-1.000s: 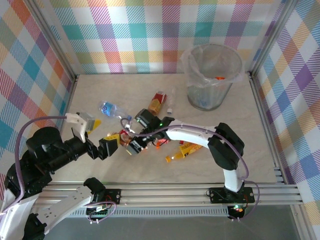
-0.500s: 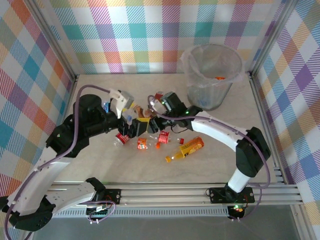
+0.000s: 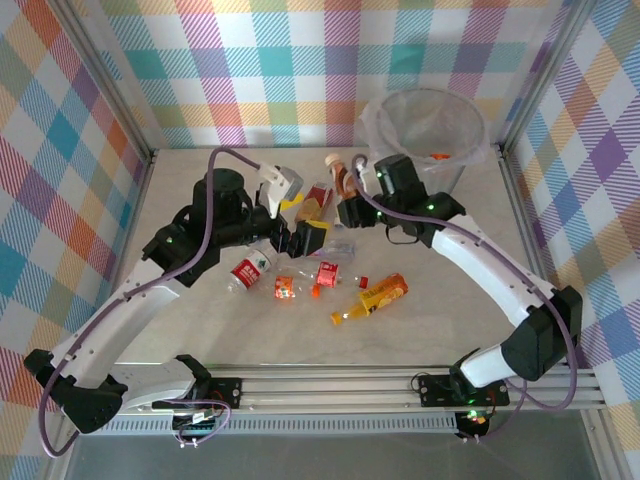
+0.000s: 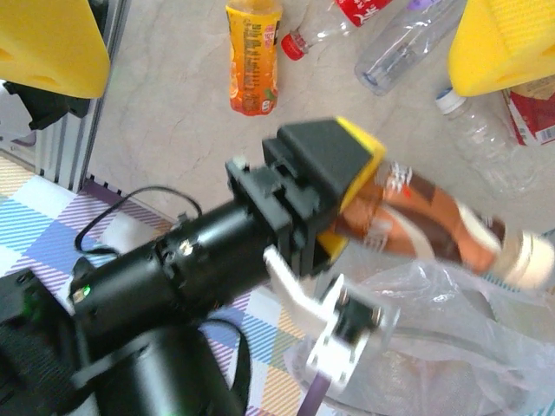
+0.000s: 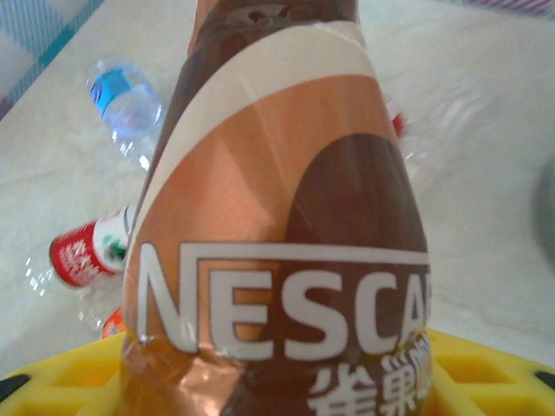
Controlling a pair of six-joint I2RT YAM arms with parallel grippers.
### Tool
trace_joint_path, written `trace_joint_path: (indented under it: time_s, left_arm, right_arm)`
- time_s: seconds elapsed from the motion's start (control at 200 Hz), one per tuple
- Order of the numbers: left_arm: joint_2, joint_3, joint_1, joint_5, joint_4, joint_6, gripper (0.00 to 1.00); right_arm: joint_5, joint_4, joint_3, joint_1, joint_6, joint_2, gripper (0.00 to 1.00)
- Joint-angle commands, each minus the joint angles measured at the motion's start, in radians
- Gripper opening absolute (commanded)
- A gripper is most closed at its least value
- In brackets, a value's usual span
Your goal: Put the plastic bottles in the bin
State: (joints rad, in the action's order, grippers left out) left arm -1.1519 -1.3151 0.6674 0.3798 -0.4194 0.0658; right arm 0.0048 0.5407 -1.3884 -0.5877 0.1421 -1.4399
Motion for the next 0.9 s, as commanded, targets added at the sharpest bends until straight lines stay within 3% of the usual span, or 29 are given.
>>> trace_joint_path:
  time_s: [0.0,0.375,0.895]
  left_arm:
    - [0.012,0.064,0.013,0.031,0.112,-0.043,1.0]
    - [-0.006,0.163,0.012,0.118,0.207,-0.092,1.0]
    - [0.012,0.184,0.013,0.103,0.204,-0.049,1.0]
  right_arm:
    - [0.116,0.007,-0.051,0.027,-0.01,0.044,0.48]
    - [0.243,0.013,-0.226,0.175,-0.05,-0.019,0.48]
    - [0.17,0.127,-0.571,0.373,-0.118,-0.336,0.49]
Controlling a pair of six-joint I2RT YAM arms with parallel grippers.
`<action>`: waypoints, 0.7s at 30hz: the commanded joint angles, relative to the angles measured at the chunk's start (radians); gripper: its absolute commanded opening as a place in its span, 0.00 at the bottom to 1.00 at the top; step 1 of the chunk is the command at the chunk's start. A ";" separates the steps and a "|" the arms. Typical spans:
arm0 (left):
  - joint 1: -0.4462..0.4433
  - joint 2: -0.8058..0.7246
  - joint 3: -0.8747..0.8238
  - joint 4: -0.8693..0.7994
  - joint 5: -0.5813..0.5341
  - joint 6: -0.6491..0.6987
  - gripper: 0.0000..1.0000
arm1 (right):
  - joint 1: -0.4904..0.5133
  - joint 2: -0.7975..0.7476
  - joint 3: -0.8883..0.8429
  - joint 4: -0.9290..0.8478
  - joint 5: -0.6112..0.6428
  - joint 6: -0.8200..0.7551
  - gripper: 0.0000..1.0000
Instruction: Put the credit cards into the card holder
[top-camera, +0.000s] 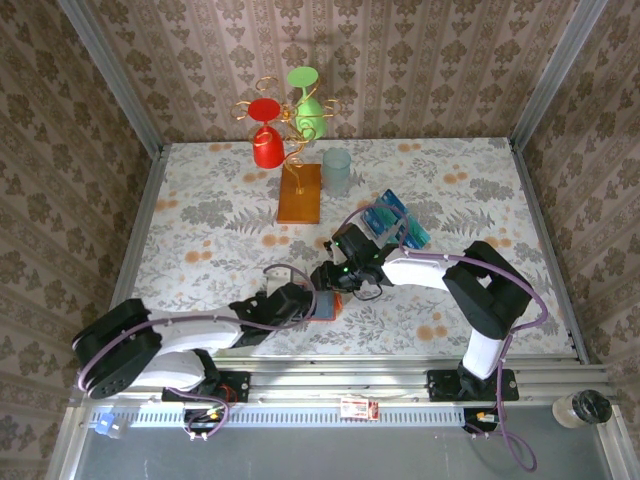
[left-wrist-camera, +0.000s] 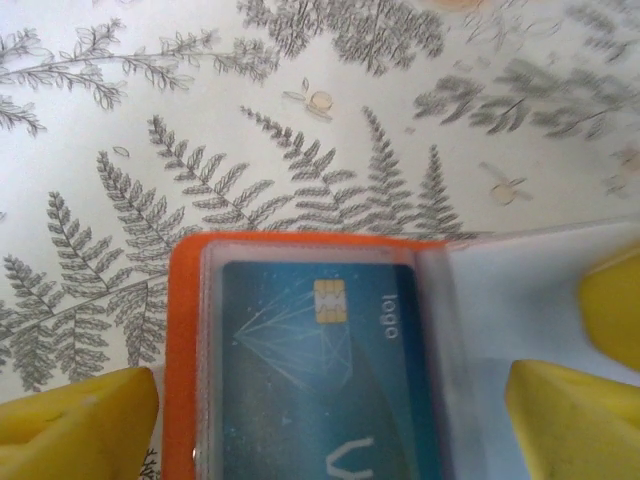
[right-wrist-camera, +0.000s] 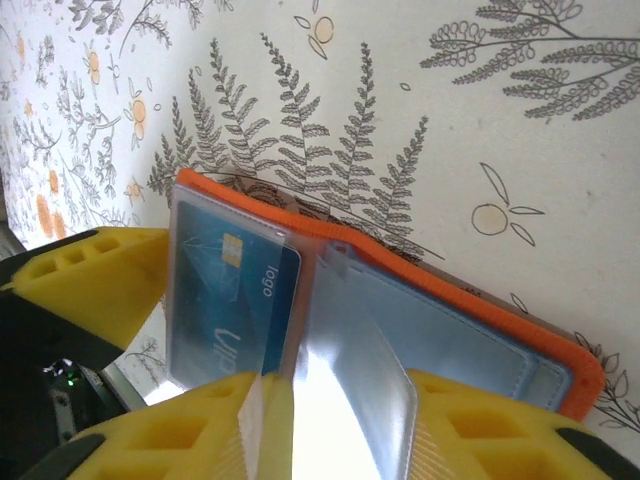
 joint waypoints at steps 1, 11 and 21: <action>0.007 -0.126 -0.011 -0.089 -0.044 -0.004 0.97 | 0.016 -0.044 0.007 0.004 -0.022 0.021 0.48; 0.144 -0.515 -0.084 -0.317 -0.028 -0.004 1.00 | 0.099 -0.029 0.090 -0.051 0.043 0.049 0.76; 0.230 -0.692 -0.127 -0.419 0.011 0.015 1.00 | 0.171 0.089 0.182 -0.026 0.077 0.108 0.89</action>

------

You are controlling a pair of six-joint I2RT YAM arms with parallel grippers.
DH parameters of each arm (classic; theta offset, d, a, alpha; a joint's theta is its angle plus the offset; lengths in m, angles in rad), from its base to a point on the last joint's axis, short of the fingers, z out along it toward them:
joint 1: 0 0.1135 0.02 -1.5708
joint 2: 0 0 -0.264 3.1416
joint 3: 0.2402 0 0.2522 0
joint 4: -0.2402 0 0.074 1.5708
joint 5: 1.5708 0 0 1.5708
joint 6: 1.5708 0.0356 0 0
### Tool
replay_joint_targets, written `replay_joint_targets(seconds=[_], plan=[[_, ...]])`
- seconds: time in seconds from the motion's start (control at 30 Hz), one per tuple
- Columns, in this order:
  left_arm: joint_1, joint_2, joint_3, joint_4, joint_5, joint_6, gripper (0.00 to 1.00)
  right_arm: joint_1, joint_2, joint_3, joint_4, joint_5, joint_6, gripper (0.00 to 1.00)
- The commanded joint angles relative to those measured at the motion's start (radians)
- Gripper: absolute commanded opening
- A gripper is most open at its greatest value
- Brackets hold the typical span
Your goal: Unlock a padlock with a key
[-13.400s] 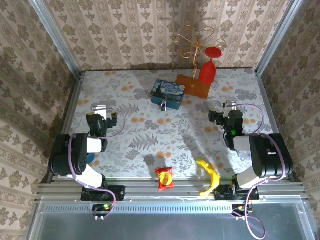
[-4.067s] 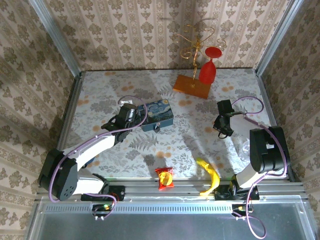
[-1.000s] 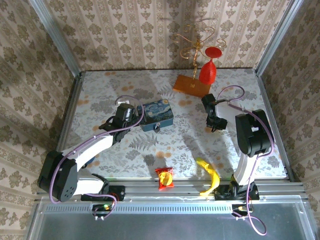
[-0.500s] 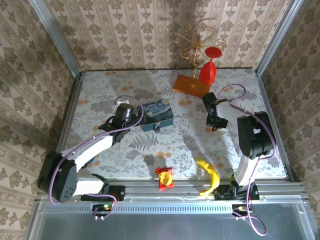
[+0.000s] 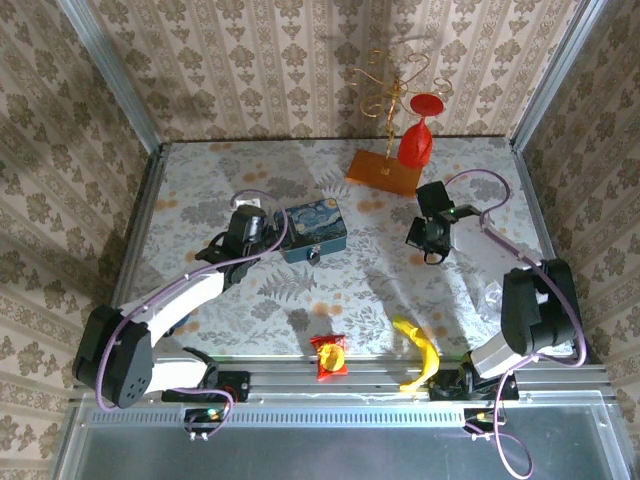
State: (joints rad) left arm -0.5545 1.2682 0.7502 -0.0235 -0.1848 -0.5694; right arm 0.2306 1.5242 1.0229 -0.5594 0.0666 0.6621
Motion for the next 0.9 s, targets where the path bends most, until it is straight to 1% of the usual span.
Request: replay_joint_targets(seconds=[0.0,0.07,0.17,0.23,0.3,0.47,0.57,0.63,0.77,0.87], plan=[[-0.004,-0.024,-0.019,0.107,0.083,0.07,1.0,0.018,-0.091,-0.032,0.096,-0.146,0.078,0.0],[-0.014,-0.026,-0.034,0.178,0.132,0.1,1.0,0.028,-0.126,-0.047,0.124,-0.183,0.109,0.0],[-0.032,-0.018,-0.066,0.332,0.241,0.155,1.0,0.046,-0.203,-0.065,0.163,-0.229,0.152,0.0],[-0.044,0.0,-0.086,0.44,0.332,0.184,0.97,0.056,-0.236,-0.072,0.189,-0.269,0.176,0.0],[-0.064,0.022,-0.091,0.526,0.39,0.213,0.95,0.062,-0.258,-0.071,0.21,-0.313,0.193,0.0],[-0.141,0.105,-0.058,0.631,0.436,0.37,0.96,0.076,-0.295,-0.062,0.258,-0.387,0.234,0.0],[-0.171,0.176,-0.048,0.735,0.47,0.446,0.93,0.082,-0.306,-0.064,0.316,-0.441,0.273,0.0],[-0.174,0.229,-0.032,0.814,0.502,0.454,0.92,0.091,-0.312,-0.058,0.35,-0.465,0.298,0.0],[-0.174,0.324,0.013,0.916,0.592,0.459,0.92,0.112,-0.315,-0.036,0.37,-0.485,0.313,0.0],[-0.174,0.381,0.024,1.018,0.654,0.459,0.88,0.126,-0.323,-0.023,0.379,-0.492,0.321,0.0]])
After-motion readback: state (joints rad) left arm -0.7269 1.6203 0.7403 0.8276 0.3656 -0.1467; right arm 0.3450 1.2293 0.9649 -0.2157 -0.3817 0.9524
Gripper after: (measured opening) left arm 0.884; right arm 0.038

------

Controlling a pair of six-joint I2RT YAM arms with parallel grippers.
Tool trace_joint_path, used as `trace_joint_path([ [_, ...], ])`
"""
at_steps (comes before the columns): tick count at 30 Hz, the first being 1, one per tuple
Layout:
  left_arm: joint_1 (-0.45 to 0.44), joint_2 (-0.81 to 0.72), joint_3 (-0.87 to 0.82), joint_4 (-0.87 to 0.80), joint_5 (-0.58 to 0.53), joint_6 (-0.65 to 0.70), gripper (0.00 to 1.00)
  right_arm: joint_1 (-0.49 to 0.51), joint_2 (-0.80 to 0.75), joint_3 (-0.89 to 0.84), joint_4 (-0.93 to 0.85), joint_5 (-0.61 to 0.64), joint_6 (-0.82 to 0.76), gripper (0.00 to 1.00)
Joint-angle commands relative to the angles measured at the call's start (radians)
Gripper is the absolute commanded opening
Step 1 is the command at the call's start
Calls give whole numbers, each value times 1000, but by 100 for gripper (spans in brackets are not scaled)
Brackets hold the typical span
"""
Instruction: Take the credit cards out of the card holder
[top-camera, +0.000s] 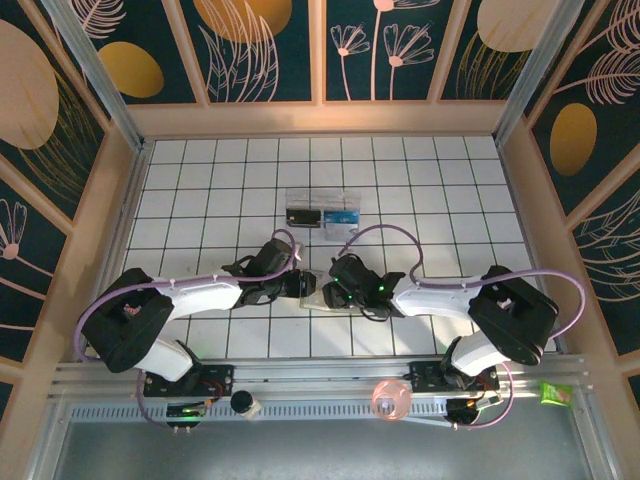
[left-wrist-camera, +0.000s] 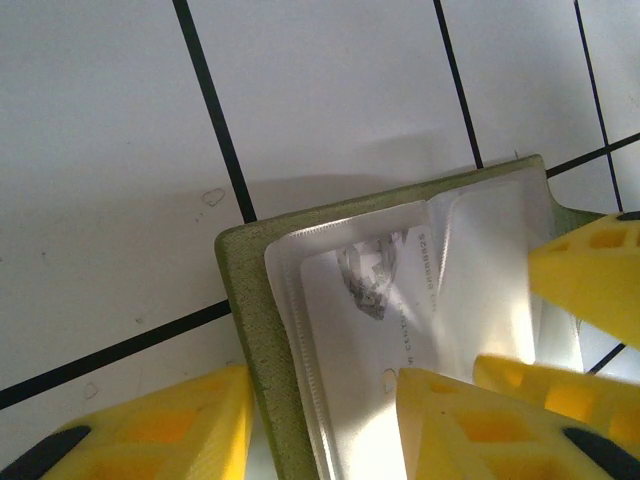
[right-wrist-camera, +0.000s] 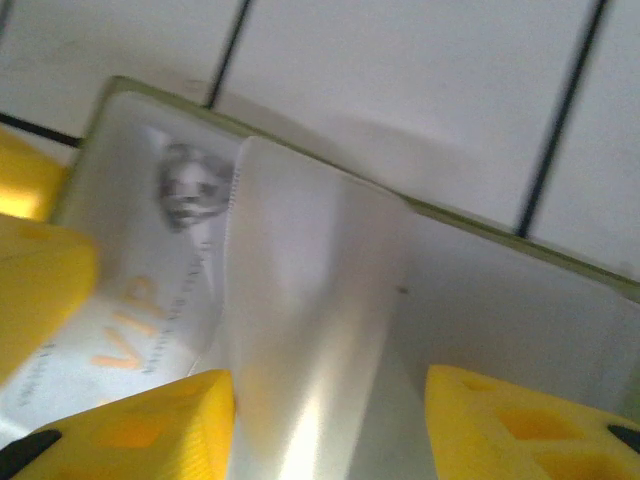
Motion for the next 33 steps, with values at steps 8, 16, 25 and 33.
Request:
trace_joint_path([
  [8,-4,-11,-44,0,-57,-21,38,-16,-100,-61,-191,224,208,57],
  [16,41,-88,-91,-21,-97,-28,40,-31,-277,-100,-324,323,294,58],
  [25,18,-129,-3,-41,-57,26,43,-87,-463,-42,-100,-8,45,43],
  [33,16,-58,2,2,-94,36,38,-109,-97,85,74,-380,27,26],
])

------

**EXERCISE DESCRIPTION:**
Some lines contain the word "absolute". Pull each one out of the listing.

**OUTPUT FOR THIS TASK:**
- Gripper opening absolute (commanded)
`<action>`: waypoints, 0.7s at 30hz: the commanded joint angles, relative to the angles measured at the chunk's start (radians); gripper: its absolute commanded opening as a place in its span, 0.00 at the bottom to 1.00 at the top; step 1 of the chunk is the command at the chunk's start. A ";" separates the steps and a "|" the arms. Typical spans:
- Gripper: absolute commanded opening
Gripper is the absolute commanded opening

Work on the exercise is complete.